Information shown:
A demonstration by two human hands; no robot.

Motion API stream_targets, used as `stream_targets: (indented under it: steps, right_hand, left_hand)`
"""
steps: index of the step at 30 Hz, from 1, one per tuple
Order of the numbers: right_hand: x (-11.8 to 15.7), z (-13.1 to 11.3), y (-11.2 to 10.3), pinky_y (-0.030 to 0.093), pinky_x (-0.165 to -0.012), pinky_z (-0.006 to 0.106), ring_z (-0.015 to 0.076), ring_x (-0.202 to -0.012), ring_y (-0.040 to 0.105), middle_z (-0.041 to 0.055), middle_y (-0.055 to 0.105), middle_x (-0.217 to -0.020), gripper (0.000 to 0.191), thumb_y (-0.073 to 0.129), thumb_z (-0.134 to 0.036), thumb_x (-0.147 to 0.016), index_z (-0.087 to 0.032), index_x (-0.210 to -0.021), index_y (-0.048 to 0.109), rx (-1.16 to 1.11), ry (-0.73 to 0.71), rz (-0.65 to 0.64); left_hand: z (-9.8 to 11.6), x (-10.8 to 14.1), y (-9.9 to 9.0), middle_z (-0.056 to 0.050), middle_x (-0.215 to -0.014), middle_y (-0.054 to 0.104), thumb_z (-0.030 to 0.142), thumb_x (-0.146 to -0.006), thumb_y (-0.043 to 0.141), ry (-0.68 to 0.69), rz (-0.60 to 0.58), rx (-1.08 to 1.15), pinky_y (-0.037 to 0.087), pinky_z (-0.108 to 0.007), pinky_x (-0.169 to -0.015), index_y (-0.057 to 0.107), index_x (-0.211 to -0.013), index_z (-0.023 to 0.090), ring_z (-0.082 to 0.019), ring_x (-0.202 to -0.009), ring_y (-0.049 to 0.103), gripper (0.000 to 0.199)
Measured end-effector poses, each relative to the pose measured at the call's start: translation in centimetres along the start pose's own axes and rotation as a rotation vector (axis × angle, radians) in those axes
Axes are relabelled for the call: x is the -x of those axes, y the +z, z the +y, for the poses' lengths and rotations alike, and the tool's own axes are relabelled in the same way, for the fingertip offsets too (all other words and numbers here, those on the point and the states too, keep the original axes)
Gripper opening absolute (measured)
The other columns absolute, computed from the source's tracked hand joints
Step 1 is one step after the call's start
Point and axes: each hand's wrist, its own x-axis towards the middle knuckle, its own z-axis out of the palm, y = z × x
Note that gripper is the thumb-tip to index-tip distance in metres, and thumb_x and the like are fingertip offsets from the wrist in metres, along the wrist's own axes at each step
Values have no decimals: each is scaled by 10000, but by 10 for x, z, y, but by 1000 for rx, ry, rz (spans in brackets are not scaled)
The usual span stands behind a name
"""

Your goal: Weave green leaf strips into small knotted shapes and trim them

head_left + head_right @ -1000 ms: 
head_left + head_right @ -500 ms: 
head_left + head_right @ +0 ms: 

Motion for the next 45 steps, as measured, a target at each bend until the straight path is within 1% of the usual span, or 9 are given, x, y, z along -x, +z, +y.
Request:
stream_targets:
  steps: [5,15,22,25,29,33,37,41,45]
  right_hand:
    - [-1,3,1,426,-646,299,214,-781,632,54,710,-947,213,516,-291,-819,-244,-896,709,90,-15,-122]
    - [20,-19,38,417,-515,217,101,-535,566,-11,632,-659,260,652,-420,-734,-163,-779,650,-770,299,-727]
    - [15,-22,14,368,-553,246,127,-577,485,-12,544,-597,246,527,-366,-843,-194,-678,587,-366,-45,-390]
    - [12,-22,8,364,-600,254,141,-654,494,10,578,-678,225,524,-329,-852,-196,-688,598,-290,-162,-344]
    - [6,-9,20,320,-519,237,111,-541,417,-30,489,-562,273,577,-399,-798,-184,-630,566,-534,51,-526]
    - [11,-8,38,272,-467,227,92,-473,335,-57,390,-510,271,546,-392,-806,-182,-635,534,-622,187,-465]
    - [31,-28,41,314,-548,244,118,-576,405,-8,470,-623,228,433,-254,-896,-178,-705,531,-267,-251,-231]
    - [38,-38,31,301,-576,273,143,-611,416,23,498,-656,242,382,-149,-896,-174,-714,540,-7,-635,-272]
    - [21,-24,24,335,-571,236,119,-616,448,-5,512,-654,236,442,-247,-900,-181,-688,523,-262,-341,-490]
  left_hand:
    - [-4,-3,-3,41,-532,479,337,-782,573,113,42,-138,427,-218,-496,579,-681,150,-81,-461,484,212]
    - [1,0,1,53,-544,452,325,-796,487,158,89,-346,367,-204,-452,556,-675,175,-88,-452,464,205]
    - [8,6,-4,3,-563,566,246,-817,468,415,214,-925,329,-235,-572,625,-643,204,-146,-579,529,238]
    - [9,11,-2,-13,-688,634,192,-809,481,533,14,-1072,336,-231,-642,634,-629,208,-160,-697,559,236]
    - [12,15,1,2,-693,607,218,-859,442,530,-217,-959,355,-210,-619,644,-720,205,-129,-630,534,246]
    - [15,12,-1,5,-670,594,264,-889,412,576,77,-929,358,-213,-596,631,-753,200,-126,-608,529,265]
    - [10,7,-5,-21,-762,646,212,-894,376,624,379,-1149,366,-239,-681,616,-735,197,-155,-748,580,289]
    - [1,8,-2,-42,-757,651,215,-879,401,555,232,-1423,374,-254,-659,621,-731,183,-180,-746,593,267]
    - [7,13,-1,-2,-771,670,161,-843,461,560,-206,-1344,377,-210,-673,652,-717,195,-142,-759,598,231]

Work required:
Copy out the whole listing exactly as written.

Completed task:
A demonstration by two human hands; no robot.

Motion API stream_targets, used as `stream_targets: (indented under it: steps, right_hand, left_hand)`
"""
steps: index of the step at 30 Hz, from 1, one per tuple
Order of the numbers: right_hand: x (-11.8 to 15.7), z (-13.1 to 11.3), y (-11.2 to 10.3), pinky_y (-0.030 to 0.093), pinky_x (-0.165 to -0.012), pinky_z (-0.006 to 0.106), ring_z (-0.015 to 0.076), ring_x (-0.202 to -0.012), ring_y (-0.040 to 0.105), middle_z (-0.041 to 0.055), middle_y (-0.055 to 0.105), middle_x (-0.217 to -0.020), gripper (0.000 to 0.191), thumb_y (-0.073 to 0.129), thumb_z (-0.134 to 0.036), thumb_x (-0.147 to 0.016), index_z (-0.087 to 0.032), index_x (-0.210 to -0.021), index_y (-0.048 to 0.109), rx (-1.16 to 1.11), ry (-0.73 to 0.71), rz (-0.65 to 0.64); left_hand: z (-9.8 to 11.6), x (-10.8 to 14.1), y (-9.9 to 9.0), middle_z (-0.056 to 0.050), middle_x (-0.215 to -0.014), middle_y (-0.054 to 0.104), thumb_z (-0.030 to 0.142), thumb_x (-0.146 to -0.006), thumb_y (-0.043 to 0.141), ry (-0.68 to 0.69), rz (-0.60 to 0.58), rx (-1.08 to 1.15), pinky_y (-0.037 to 0.087), pinky_z (-0.108 to 0.007), pinky_x (-0.169 to -0.015), index_y (-0.057 to 0.107), index_x (-0.211 to -0.013), index_z (-0.023 to 0.090), ring_z (-0.082 to 0.019), ring_x (-0.202 to -0.009), ring_y (-0.049 to 0.103), gripper (0.000 to 0.199)
Measured end-effector poses, each relative to the pose measured at the call's start: translation in centimetres along the start pose's own axes and rotation as a rotation vector (axis × angle, radians) in those axes
Axes are relabelled for the call: x is the -x of those axes, y the +z, z the +y, for the poses' lengths and rotations alike, and the tool's own axes are relabelled in the same way, for the fingertip offsets too (all other words and numbers here, those on the point and the states too, keep the original axes)
Gripper opening absolute (measured)
The other columns absolute, computed from the source's tracked hand joints
Step 1 is one step after the call's start
Point and axes: each hand's wrist, its own x-axis towards the middle knuckle, its own z-axis out of the palm, y = z × x
Note that gripper is the thumb-tip to index-tip distance in metres, and thumb_x and the like are fingertip offsets from the wrist in metres, along the wrist's own axes at each step
Values have no decimals: each is scaled by 10000, but by 10 for x, z, y, but by 1000 for rx, ry, rz (spans in brackets are not scaled)
The usual span stands behind a name
"""

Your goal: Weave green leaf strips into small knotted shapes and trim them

head_left + head_right @ -1000 ms: 
head_left + head_right @ -500 ms: 
head_left + head_right @ +0 ms: 

Motion for the next 45 steps, as measured, a target at each bend until the straight path is within 1% of the usual span, or 9 are given, x, y, z along -x, +z, +y.
Request:
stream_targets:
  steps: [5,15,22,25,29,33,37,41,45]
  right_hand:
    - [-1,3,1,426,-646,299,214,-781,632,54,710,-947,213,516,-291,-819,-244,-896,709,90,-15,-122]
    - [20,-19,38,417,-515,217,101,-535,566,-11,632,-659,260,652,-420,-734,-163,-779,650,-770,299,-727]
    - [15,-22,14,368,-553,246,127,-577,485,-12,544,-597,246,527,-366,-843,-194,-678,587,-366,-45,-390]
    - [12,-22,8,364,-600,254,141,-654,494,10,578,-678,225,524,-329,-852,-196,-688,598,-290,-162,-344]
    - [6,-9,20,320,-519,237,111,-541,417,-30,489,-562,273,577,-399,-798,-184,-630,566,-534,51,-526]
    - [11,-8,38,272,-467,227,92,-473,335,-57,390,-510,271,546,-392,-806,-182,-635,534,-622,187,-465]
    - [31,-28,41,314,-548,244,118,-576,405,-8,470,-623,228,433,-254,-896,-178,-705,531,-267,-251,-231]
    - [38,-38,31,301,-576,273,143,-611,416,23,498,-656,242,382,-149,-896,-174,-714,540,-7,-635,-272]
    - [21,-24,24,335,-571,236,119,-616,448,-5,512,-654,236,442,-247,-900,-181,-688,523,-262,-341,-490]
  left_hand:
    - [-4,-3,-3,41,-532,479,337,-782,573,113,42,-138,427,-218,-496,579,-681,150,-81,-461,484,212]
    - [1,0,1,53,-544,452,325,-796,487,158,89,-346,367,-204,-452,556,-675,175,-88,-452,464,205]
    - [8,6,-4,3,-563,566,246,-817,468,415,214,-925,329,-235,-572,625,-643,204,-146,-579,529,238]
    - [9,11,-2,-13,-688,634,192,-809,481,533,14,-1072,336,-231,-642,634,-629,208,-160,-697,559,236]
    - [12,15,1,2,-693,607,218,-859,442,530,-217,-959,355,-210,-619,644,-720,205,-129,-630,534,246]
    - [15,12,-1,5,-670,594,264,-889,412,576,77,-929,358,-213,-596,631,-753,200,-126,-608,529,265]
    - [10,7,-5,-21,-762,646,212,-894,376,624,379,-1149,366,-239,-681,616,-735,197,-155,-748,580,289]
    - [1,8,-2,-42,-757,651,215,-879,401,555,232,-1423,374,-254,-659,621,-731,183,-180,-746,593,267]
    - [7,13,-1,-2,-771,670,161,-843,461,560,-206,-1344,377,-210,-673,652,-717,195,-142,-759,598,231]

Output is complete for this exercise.